我遇到了以下问题,进行了一些测试,以证明 pyspark 中的纯 pyarrow UDF 与始终通过 pandas 相比的有用性。
import awkward
import numpy
import pandas
import pyarrow
counts = numpy.random.randint(0,20,size=200000)
content = numpy.random.normal(size=counts.sum())
test_jagged = awkward.JaggedArray.fromcounts(counts, content)

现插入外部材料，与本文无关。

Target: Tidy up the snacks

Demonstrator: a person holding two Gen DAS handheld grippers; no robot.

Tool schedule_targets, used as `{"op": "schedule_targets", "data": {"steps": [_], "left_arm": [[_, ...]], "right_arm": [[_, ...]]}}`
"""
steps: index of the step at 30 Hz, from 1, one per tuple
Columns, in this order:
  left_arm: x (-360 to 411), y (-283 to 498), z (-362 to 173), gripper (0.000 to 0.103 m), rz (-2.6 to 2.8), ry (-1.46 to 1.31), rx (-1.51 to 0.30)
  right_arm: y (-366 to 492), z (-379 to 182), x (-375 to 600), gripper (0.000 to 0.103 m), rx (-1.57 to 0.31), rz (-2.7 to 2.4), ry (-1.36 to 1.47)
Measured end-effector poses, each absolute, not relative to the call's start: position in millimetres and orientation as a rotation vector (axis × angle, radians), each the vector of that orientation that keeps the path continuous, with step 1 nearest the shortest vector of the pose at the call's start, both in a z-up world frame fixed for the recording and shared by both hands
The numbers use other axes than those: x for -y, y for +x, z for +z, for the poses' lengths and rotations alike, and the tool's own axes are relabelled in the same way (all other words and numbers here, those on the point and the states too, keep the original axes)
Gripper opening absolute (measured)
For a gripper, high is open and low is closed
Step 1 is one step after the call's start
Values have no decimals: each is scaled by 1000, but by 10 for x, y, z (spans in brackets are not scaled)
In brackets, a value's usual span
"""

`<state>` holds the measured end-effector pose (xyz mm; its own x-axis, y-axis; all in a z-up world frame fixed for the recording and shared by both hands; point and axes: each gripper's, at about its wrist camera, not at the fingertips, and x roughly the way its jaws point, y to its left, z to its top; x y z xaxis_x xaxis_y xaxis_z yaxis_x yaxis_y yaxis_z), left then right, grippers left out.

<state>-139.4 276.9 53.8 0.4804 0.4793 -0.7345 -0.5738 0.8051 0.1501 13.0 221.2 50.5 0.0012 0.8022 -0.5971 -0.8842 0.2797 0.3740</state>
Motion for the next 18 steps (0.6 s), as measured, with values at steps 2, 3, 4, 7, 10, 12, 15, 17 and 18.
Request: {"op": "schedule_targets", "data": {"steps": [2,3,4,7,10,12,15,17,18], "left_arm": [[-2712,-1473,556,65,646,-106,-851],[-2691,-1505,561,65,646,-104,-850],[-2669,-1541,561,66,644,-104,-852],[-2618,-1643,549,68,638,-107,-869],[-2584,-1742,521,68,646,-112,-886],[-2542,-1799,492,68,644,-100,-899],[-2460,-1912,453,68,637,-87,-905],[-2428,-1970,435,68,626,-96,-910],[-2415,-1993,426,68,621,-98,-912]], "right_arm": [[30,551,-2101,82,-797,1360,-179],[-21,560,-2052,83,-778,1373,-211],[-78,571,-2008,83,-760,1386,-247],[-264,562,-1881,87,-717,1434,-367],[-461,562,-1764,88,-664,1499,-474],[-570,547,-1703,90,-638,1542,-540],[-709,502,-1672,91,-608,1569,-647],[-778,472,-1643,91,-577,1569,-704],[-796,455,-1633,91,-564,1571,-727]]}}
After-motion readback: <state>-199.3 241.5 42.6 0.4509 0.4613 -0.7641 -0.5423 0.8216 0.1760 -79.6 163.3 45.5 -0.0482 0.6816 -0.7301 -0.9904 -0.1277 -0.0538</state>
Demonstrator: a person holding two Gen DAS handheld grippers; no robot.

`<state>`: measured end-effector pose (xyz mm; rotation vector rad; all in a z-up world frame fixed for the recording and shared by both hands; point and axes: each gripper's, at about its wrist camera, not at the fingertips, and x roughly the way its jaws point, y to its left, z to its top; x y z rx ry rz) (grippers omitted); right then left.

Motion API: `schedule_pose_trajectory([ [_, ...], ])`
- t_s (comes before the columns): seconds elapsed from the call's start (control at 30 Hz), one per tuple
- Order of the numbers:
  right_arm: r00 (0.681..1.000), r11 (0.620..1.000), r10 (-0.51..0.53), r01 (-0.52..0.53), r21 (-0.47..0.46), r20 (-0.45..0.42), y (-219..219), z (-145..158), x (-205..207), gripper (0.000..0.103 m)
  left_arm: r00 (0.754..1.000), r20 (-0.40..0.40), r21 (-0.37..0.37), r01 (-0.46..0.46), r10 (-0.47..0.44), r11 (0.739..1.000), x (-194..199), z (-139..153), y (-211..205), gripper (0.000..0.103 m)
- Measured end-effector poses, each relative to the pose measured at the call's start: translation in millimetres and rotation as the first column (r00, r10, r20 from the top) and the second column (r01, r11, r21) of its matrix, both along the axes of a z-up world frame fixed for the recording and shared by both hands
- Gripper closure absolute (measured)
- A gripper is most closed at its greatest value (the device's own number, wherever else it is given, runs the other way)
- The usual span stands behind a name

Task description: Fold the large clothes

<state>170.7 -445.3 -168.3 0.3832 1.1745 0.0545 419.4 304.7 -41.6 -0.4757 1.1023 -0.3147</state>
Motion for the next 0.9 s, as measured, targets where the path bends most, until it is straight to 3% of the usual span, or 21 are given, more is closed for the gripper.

test_arrow = awkward.toarrow(test_jagged)
def awk_arrow(col):
jagged = awkward.fromarrow(col)
jagged2 = jagged**2
return awkward.toarrow(jagged2)
def pds_arrow(col):
pds = col.to_pandas()
pds2 = pds**2
return pyarrow.Array.from_pandas(pds2)
out1 = awk_arrow(test_arrow)
out2 = pds_arrow(test_arrow)
out3 = awkward.fromarrow(out1)
out4 = awkward.fromarrow(out2)
type(out3)
type(out4)
产量
<class 'awkward.array.jagged.JaggedArray'>
<class 'awkward.array.masked.BitMaskedArray'>
和
out3 == out4
产生(在堆栈跟踪的末尾):
AttributeError: no column named 'reshape'
查看数组:
print(out3);print();print(out4);
[[0.00736072240594475 0.055560612050914775 0.4094101942882973 ... 2.4428454924678533 0.07220045904440388 3.627270394986972] [0.16496227597707766 0.44899025266849046 1.314602433843517 ... 0.07384558862546337 0.5655043672418324 4.647396184088295] [0.04356259421421215 1.8983172440218923 0.10442121937532822 0.7222467989756899 0.03199694383894229 0.954281670741488] ... [0.23437909336737087 2.3050822727237272 0.10325064534860394 0.685018355096147] [0.8678765133108529 0.007214659054089928 0.3674379091794599 0.1891573101427716 2.1412651888713317 0.1461282900111415] [0.3315468986268042 2.7520115602119772 1.3905787720409803 ... 4.476255451581318 0.7237199572195625 0.8820112289563018]]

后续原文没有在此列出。